_Extracted information_
_ _ _ _
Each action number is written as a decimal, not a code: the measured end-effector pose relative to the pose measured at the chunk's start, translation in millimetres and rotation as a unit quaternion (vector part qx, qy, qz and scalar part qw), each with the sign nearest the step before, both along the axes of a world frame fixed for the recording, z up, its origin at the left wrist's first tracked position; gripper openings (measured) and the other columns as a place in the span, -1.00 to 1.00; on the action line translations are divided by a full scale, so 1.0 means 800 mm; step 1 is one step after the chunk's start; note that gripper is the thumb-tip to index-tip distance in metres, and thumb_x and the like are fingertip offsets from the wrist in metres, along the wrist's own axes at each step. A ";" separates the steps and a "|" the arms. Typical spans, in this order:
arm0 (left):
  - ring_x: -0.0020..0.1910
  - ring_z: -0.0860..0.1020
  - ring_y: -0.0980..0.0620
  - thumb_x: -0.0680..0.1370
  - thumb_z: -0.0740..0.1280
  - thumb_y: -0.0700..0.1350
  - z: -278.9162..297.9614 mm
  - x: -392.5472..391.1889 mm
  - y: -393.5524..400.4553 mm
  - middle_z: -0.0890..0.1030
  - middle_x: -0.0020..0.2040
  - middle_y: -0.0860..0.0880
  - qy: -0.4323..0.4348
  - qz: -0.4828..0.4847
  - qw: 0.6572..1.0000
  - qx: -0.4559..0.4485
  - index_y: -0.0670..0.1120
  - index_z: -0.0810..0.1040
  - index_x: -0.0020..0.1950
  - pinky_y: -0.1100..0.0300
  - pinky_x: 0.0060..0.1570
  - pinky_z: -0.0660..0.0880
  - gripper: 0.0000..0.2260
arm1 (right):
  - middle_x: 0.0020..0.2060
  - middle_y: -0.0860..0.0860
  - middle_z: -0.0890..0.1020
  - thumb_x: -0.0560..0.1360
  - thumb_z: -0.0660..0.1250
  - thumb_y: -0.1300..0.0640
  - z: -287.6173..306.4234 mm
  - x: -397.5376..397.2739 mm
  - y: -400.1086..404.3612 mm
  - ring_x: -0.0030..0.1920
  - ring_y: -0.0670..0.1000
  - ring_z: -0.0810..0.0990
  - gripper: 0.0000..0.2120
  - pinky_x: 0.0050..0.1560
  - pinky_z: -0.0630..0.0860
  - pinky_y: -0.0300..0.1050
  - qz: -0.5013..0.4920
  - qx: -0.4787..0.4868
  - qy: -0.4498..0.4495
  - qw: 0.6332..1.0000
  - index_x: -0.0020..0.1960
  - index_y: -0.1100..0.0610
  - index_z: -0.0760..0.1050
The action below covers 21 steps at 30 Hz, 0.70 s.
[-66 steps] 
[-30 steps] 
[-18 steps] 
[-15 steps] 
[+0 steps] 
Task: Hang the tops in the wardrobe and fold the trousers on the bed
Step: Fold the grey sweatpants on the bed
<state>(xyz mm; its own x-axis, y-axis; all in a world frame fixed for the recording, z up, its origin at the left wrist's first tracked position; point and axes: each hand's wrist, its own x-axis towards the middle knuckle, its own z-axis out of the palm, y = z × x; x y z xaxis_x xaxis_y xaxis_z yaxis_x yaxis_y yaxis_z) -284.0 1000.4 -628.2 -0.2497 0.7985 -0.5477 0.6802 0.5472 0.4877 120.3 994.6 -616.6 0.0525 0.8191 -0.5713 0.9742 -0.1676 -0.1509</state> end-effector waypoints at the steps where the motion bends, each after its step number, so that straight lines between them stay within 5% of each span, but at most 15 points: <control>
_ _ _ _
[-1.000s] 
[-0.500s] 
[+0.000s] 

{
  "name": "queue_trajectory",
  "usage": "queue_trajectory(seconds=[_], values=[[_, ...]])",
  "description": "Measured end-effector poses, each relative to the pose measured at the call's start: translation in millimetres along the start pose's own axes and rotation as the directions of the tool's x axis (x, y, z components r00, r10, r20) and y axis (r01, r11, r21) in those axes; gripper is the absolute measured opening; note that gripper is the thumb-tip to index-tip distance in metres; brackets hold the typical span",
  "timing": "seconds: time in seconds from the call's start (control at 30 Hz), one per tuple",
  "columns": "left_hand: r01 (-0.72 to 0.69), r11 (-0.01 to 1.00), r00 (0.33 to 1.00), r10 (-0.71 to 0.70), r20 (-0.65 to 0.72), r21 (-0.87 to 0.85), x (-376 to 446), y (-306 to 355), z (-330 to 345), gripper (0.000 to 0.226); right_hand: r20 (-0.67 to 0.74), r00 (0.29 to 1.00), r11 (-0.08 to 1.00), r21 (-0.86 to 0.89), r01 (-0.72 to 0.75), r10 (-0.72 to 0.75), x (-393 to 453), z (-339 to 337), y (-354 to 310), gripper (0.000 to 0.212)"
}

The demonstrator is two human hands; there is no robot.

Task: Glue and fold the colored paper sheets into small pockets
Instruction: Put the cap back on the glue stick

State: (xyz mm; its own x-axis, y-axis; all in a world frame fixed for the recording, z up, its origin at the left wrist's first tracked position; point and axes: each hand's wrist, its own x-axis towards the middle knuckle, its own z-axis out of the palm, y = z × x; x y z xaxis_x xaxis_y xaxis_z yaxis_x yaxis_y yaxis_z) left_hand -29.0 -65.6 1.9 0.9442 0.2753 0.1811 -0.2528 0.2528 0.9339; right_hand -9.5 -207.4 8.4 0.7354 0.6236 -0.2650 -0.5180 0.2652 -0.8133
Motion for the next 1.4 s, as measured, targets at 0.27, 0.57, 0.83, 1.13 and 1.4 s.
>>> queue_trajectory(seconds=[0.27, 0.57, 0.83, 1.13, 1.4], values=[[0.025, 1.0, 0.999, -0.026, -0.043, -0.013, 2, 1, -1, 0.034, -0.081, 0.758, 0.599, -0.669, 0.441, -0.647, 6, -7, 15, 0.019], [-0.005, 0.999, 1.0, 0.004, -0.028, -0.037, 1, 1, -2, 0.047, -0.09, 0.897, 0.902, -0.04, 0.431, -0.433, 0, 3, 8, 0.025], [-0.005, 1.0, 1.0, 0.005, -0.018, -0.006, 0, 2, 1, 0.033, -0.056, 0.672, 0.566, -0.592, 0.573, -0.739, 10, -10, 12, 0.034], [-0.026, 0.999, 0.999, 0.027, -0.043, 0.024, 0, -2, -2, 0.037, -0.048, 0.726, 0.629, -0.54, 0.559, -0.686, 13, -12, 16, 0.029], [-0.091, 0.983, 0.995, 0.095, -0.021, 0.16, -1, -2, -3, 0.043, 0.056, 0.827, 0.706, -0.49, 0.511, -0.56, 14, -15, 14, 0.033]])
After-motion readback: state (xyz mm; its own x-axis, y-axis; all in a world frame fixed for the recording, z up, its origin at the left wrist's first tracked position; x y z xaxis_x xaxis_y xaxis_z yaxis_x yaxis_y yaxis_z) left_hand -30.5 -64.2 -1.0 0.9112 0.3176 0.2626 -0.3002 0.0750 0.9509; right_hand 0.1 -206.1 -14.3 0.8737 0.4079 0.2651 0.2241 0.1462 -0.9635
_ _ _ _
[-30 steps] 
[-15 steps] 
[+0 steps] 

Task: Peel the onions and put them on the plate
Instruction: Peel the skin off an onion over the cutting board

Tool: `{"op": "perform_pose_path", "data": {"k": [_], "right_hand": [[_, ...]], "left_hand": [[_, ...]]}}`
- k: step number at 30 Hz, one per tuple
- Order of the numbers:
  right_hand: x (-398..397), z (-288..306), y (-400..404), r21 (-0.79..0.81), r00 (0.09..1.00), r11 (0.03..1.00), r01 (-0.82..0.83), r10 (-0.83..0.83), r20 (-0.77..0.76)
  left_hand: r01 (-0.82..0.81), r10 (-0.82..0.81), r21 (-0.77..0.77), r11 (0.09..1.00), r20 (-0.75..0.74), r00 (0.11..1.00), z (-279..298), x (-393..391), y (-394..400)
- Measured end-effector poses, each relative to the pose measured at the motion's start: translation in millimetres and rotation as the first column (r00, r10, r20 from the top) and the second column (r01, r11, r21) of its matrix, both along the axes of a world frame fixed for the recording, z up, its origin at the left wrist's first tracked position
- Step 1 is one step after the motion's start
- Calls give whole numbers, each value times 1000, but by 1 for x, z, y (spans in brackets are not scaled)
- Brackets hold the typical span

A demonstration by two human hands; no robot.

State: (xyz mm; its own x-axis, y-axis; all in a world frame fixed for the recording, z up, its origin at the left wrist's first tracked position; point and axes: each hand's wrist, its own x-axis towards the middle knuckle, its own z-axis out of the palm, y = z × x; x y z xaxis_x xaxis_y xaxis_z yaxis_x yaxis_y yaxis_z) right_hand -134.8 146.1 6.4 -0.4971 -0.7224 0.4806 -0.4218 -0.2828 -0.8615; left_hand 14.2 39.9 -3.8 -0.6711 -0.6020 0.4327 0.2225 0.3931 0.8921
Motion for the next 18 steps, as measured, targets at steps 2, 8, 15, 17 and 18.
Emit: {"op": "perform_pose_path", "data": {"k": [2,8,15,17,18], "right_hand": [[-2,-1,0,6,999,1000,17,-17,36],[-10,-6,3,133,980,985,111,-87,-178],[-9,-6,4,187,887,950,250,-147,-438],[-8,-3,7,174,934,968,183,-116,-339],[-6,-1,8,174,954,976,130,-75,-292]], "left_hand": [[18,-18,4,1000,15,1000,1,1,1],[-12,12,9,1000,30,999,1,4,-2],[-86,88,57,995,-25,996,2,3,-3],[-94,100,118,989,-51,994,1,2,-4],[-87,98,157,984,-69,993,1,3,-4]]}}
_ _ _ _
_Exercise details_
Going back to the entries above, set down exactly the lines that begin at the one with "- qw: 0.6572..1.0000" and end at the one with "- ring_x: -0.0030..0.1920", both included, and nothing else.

_Task solution_
  - qw: 0.6572..1.0000
  - qx: -0.4559..0.4485
  - index_y: -0.0670..0.1120
  - index_z: -0.0810..0.1040
  - index_x: -0.0020..0.1950
  - pinky_y: -0.1100..0.0300
  - pinky_x: 0.0060..0.1570
  - pinky_z: -0.0660..0.0880
  - gripper: 0.0000..0.2260
arm1 (right):
  - middle_x: 0.0020..0.2060
  - middle_y: -0.0860..0.0860
  - middle_z: -0.0890..0.1020
  - thumb_x: -0.0560..0.1360
  - thumb_z: -0.0660..0.1250
  - thumb_y: -0.1300..0.0640
  - z: -287.6173..306.4234 mm
  - x: -397.5376..397.2739 mm
  - y: -400.1086..404.3612 mm
  - ring_x: -0.0030..0.1920

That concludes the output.